F-1-04-01
A PROGRAM FOR ISOKINETIC QUANTIFICATION OF MUSCLE TONICITY
A. Therenon., N. RevueIra, V. Petit, S. Pille, R. Zimny, (C.H.U. de Lille, France)
Isokinetic dynamometers are designed to measure torque during the motion of a joint at a definite speed and a definite range. They could give all the informations needed to assess muscle tonicity. However studies using such devices are rare, probably because of the inadequacy of the softwares.
From a Cybex*6000 dynamometer and a EMG recording device, with Labview* software, after setting adapted filters and gravity correction, our program permit to display, and store the velocity, the angular position the range of motion and the muscle torque. The work done by the machine, the threshold angle for EMG activity or resistive torque, the slope of the torque/angle relationship, the total work and even the slope of the work/velocity regression line can be compute.
There is evidence of a good reproductibility of our measures hi healthy subjects and in patients with spastic hemiplegia or parkinsonism. Nevertheless, more studies are required to choose the more pertinent data for each condition.
F-1-04-02
EVALUATION OF SPASTICITY BY MEASUREMENT OF TORQUE AROUND ANKLE IN PASSIVE MOVEMENT
Hideyuki Naqaoki, Ryouhei Konaka, Shigenobu Ishigami (National Defense Medical College, Saitama, Japan), Hideo Tomita (Tokyo Denki University, Saitama, Japan)

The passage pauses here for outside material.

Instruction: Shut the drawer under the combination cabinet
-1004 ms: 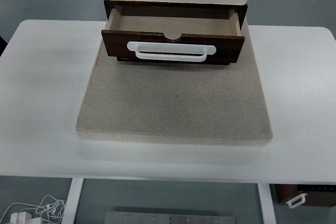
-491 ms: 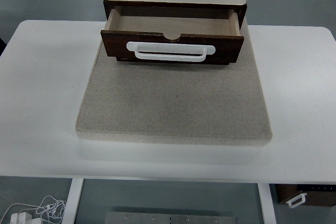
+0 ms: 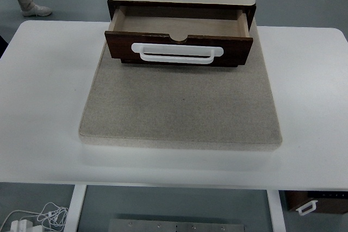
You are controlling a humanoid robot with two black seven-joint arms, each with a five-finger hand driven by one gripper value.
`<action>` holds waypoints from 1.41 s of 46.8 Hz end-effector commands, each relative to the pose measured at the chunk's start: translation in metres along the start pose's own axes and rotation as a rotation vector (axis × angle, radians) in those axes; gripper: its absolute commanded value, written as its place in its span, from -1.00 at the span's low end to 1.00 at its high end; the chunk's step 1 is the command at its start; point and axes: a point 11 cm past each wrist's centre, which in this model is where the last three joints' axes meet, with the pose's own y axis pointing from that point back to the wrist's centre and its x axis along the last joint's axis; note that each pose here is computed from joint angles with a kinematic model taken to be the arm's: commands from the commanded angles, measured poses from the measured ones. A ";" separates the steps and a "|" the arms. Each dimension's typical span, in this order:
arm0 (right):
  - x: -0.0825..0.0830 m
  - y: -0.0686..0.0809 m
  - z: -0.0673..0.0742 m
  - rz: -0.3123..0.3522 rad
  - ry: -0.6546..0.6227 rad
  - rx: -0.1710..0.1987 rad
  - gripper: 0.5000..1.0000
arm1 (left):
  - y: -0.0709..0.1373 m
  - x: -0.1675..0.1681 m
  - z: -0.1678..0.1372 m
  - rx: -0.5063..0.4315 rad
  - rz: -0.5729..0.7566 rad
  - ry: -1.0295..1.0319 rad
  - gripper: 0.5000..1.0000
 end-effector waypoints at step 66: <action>0.000 0.000 -0.001 0.000 -0.001 0.002 0.81 | -0.003 -0.074 -0.125 0.940 -0.258 -0.447 1.00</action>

Evaluation and control of spasticity are especially important in stroke rehabilitation. We have developed a new system which could objectively quantify spasticity of the ankle joint and presented at IRMA 7th. We examined the confidence of this system and got some data. Subjects: 34 stroke patients and 9 normal as control participated in this study. Method: Subjects were instructed to sit on a chair with the thigh horizontal and the knee flexed 30 degrees. The foot was firmly fixed to the footplate to rotate around the ankle axis. Range of motion was 40 degrees. The computer output are the torque around the ankle joint and the foot angle in the passive rotatory movement. At the same time electromyograms were monitored with the surface electrodes on the gastrocnemius, tibialis anterior, and rectus femoris by the EMG monitoring system (Mega Electronics, ME3000P). Pendulum test was also examined. Results: The value of maximum torque were higher in patients with spasticity than in the normal group with statistically significant difference. The value of maximum torque were higher in the high grade of Modified Ashworth Scale group than low grade group significantly. The value of spasticity was in proportion to the amount of torque. The amount of R2 index of pendulum test was also in proportion to the amount of torque. We could evaluate effect of stretching, brace and medications as a spasticity treatment by using this system. Conclusion: There was a relationship between the degree of spasticity and the amount of torque in our evaluation system. This system has a strong possibility to evaluate the spasticity objectively.